21/11/2015

Mundo Cão, Matheus Peleteiro

"Afinal, o mundo não é uma maravilha. O mundo é muito pior. Ele não é uma caixinha de surpresas. O mundo é ação, reação e lógica. ele não vai pegar leve na hora de reagir, afinal, não é completamente belo, devemos saber disso. O mundo é um cão raivoso prestes a lhe devorar."


O selo Talentos da Literatura Brasileira, da editora Editora Novo Século, é responsável por divulgar novos autores. Mundo Cão, lançado em 2015, compõe o catálogo do selo e é assinado pelo autor baiano Matheus Peleteiro.

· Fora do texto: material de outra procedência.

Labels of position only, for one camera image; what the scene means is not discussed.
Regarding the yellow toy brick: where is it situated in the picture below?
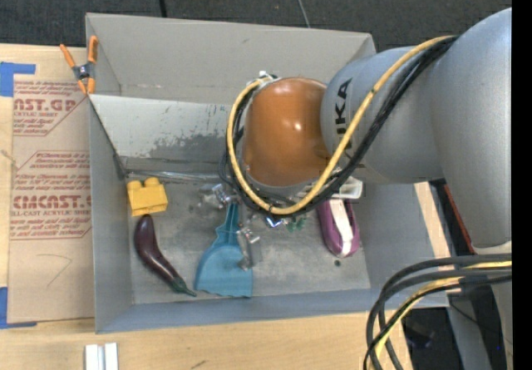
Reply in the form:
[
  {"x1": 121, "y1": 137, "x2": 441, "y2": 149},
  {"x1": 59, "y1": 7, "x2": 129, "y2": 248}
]
[{"x1": 126, "y1": 176, "x2": 170, "y2": 218}]

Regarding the blue plastic dustpan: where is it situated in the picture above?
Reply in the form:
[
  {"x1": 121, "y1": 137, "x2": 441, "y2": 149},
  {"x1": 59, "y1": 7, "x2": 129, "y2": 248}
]
[{"x1": 193, "y1": 200, "x2": 254, "y2": 299}]

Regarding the purple and white stapler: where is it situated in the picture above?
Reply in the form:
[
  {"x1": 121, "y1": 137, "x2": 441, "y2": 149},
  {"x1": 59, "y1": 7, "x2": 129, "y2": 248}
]
[{"x1": 315, "y1": 198, "x2": 362, "y2": 259}]

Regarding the grey metal bin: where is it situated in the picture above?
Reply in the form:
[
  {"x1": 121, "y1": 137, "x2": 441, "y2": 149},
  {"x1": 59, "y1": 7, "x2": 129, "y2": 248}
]
[{"x1": 85, "y1": 12, "x2": 452, "y2": 334}]

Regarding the brown cardboard board red print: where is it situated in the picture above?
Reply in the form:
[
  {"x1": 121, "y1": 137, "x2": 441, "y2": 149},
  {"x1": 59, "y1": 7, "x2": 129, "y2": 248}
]
[{"x1": 0, "y1": 42, "x2": 97, "y2": 330}]

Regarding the purple toy eggplant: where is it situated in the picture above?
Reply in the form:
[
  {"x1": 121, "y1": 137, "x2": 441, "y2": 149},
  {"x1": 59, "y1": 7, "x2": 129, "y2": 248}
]
[{"x1": 133, "y1": 214, "x2": 198, "y2": 298}]

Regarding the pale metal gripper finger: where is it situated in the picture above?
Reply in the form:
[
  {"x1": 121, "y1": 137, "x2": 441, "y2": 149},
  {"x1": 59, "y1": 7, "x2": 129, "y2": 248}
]
[
  {"x1": 198, "y1": 182, "x2": 234, "y2": 212},
  {"x1": 235, "y1": 226, "x2": 263, "y2": 270}
]

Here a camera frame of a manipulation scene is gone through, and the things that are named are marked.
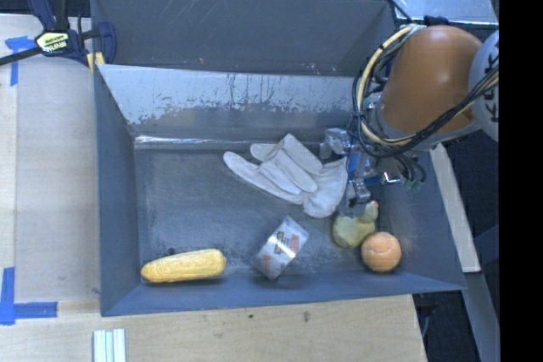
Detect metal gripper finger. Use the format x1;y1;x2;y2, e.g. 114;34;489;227
318;127;354;160
339;181;372;221

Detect white work glove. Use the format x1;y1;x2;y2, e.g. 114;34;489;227
222;132;350;220

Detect orange tennis ball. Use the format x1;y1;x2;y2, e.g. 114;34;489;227
361;231;402;273

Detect clear packet with orange print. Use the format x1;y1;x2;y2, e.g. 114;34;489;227
249;215;311;281

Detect grey metal bin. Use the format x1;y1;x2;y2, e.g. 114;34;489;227
88;0;468;318

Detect yellow corn cob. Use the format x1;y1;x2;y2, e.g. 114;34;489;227
140;248;227;284

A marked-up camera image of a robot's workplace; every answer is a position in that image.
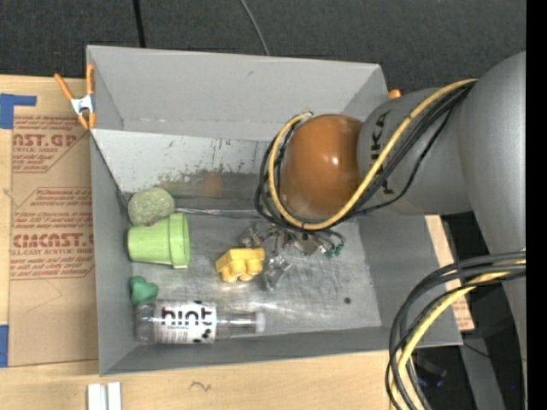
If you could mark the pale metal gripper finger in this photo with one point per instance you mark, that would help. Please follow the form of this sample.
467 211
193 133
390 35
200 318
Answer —
251 235
277 271

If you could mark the yellow toy block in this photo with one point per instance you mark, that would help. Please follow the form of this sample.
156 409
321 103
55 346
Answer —
239 264

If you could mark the light green cup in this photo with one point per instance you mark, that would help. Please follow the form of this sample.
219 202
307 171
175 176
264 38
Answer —
156 241

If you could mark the green speckled ball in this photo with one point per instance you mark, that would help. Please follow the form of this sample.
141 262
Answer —
150 205

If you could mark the clear plastic bottle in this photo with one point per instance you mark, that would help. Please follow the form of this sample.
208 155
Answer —
184 320

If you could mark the green heart-shaped toy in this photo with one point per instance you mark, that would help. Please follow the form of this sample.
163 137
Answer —
142 291

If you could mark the grey metal bin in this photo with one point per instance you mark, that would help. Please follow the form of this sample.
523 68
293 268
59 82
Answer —
231 101

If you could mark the brown cardboard board red print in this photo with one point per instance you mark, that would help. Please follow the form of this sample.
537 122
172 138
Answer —
47 306

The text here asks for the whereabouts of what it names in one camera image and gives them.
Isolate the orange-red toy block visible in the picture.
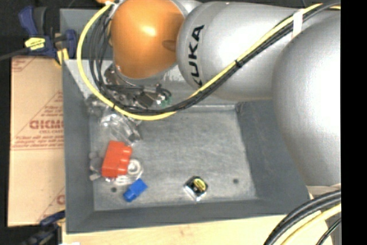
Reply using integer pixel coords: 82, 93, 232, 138
101, 140, 133, 179

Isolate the grey metal bin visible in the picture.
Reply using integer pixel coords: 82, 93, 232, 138
59, 7, 312, 234

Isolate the black and yellow tape measure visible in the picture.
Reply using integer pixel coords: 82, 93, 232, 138
183, 175, 209, 201

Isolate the blue toy block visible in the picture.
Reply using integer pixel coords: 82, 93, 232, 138
123, 178, 149, 203

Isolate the brown cardboard board red print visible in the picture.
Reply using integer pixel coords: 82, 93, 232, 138
7, 55, 67, 228

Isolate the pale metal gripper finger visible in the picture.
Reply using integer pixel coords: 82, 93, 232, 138
124, 119, 143, 143
99, 112, 126, 138

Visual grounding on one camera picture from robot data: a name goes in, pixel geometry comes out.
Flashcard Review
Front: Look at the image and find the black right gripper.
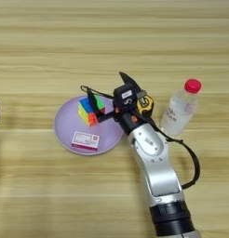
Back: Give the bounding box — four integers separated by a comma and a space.
87, 72, 152, 135

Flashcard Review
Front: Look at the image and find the multicolour puzzle cube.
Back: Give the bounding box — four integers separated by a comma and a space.
77, 96, 107, 127

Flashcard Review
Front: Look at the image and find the clear bottle red cap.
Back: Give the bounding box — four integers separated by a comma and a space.
159, 78, 203, 138

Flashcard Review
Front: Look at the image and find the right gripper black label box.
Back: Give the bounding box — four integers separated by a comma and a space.
112, 83, 141, 109

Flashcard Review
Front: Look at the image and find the yellow black tape measure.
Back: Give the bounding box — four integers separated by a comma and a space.
80, 86, 155, 119

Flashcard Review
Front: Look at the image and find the white magenta card box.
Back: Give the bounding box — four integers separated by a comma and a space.
71, 131, 101, 152

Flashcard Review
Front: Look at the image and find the purple round plate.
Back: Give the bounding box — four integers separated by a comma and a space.
53, 95, 127, 156

A favela (fictícia) Roda Vida, está situada em Salvador e, diferentemente das favelas do Rio de Janeiro, como explica Matheus aos que não conhecem a capital baiana, não são construídas em morros ou lugares acidentados, as de lá são feitas em locais em que a erosão não permite um aproveitamento tão rico do solo, então a população constrói suas moradias nestas erosões. Roda Vida e seus arredores são palco para o personagem principal Pedro Contino contar sua história.

Jovem cheio de sonhos, ao contrário do que os jovens da localidade anseiam, Pedro repudia o tráfico de drogas, quer ser alguém na vida e deixar sua marca na literatura. Ao ser surpreendido por um tiroteio próximo à sua casa, pensa em sair da casa dos avós e ganhar sua independência. Sua história é destrinchada, alguns detalhes de sua infância e criação são expostos, mas o que o livro transmite é através dos acontecimentos após o mencionado tiroteio, narrados sempre em primeira pessoa.

O autor mostra um típico exemplo de jovem revoltado com a realidade, que se depara com dificuldades e se vê em conflito com a filosofia de vida local. Tem poucos amigos presentes, como Luís, um roqueiro que ensina muito ao rapaz, mas transparece frustração por não ter feito tanto por si mesmo. Pedro consegue trabalho em um bar e, sua vida a partir de então pode ser comparada à "Roda da Fortuna", uma carta de Tarot que representa os ciclos da vida e suas oscilações, ou ainda a deusa romana Fortuna, que representa a sorte, o acaso e a aleatoriedade, fortemente presentes no texto de Matheus.
 
São frequentes os episódios em que o rapaz procura nas mulheres a satisfação que talvez sua vida não estivesse proporcionando. Ou talvez sejam as experiências típicas de quem está se encontrando na sociedade. Quanto ao romance, ele gosta da menina mais bonita da Roda Vida, mas não se prende ao platonismo, não é romântico ao extremo.

A narrativa é objetiva, assim como a dos ídolos literários do personagem principal. O narrador dá ênfase aos eventos importantes, sem se apegar a eles, é conciso, realça o sentimento da favela, em que a situação pode mudar constantemente sem segundas chances. O livro é repleto de música (Rock nacional e Rap) e Charles Bukowski.

No texto há raiva, indignação contínua. Reflexões são provocadas permeando as aventuras de Pedro. Ele considera a postura da sociedade frente aos problemas do Brasil, da favela, até aos problemas intrínsecos, que variam com a opinião e o caráter.

 "Eles reclamam de mudanças, reclamam das coisas do jeito que estão, furam fila, passam a perna um no outro, querendo ficar de pé, sem se importar se o outro vai cair..."
O primeiro romance de Matheus Peleteiro não tem uma história feliz. O autor apresenta a visão de um jovem tentando sair a qualquer custo dos domínios da favela, e dá ao livro a sua visão, que também pode ser traduzida como a visão de muitas pessoas desesperançosas quanto à convivência humana e tudo o que está envolvido, mas o principal é a representação do quão trabalhoso pode ser afastar-se de uma cultura sólida e entranhada quanto a da favela Roda Vida em Pedro Contino.